2013年03月29日

プレ語り〜続・11人いる!

まだ「11人いる!」語りの下書きは全く手をつけていないのですが、「続・11人いる!」ラストの地、大阪に乗り込む前に、どうしても自分なりにまとめておきたかったことがありまして。というわけで、ちょこっとだけプレ語りです。




原作を読んで一番気になったのは、四世が西の総議長(シンサ)と話しているシーンだった。四世の最大の見せ場はもちろんあの場面だろう。でも私はここが引っかかった。

「家族のことは心配ない。〜国家が面倒をみる。」シンサのこのセリフを読んだとき、私は「やられた!」と思った。人質だと思ったから。と同時に、ちゅうくんがこのシーンをどう演じるか、早く観たいと思った。主に私が「やられた!」と思った内容についてどういう反応をするか。

私は週末ごとの観劇なので、一週間の間隔があく。
最初の週末、「国家が面倒をみる」に対してWキャストの藤森くんははっきりと「ハッ」と気がつく芝居。ちゅうくんは思ったより反応薄。ほとんどないくらい。何よりも、シンサのほうを見ていない。
次の週末、藤森くんは一週間前と変わらず気がつく、ちゅうくんは少し反応あり。でもやはりシンサのほうは向いていない。

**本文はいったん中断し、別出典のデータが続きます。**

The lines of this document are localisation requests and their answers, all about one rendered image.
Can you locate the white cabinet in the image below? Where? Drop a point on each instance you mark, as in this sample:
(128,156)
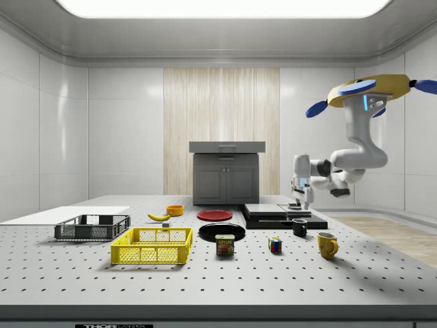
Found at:
(225,181)

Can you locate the flat-sided can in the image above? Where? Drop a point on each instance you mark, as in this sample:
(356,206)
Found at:
(224,245)

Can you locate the banana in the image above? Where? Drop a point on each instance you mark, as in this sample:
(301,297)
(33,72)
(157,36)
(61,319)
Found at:
(158,217)

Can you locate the black mug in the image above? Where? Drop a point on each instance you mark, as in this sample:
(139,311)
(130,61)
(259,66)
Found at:
(299,228)

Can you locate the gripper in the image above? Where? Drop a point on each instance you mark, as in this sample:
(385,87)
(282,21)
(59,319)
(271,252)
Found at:
(302,194)

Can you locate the dark grey basket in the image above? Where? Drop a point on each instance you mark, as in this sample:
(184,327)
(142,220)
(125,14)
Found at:
(68,230)

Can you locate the red plate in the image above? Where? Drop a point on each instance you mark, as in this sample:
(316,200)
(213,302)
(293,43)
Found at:
(214,215)

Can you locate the black stove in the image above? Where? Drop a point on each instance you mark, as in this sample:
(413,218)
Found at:
(266,215)

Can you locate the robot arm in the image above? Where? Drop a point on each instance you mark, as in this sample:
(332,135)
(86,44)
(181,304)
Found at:
(358,126)

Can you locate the yellow basket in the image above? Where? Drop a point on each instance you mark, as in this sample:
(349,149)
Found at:
(150,254)

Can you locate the white board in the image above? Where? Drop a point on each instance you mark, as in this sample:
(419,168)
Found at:
(61,213)

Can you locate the black plate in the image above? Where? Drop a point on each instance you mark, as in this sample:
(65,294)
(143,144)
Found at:
(211,231)

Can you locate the yellow bowl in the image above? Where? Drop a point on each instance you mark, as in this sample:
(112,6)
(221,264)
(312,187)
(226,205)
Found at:
(175,211)

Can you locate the yellow mug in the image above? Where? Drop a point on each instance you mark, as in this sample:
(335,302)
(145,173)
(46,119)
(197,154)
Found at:
(326,246)

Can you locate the puzzle cube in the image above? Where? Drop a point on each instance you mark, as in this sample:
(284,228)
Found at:
(275,245)

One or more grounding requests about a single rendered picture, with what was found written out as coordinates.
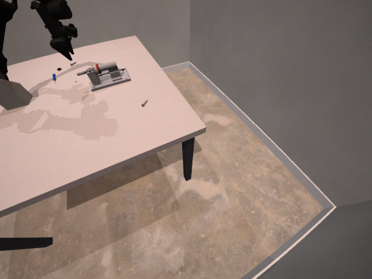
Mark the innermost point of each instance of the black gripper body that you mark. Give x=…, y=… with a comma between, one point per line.
x=58, y=41

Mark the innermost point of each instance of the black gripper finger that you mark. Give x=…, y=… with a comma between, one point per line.
x=64, y=51
x=70, y=47

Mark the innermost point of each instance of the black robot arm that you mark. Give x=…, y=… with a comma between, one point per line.
x=51, y=11

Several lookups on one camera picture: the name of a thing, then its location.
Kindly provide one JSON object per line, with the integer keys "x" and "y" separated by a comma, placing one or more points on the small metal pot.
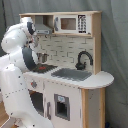
{"x": 42, "y": 57}

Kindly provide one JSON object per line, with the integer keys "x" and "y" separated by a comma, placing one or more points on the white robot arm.
{"x": 19, "y": 58}

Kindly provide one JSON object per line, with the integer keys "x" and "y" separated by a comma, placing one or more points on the wooden toy kitchen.
{"x": 74, "y": 91}

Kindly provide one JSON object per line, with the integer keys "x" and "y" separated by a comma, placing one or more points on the grey toy sink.
{"x": 72, "y": 74}

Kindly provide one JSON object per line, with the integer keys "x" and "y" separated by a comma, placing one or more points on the black toy faucet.
{"x": 82, "y": 57}

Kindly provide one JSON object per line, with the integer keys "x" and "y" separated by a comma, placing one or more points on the black stovetop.
{"x": 43, "y": 68}

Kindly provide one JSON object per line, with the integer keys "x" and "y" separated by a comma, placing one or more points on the right stove knob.
{"x": 33, "y": 84}

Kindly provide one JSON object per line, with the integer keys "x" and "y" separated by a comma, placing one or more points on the toy microwave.
{"x": 73, "y": 24}

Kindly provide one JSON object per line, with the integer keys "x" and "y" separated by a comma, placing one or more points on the grey range hood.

3度目の週末。藤森くんは前とほとんど同じ。ように感じた。ちゅうくんは、今度はシンサのほうを見て、シンサの言葉に反応していた。でも「気がつく」のではなくて、とんでもないことを言われて驚いて動けなくなった感じ。暗殺を命じられたということだけでいっぱいいっぱいのところに、更に追い討ちかけられた。
そして何よりも、シンサを演じる藤原さんの芝居が変わっていた。「国家が〜」のセリフ、藤森フォースにはハッキリと強く。仲原フォースには静かに深く・・・。

この違いはこの日たまたまだったのかもしれない。名古屋ではどうだったのかも私はわからない。
でも間違いなく、2人の四世の個性に対しての違いだったと思う。

そしてこの変化によって、私はこのシーンの仲原フォースの想いがより心の奥深くまで突き刺さったように感じた。もちろんいい意味で。

2人の四世・・・。どちらが正解とかどちらのほうが良い悪いということではないでしょう。どちらも四世なのだから。それに、3〜4年前だったら、ちゅうくんも藤森くんに近いハッキリ反応するタイプの芝居(少なくとももっと「気がつく」芝居)をしていただろうと、私は思う。

若さやハツラツさで押す時期を越え、プラス深みも求められるようになった今、外部出演も経て積み上げてきたものの重みを感じずにはいられない・・・・・。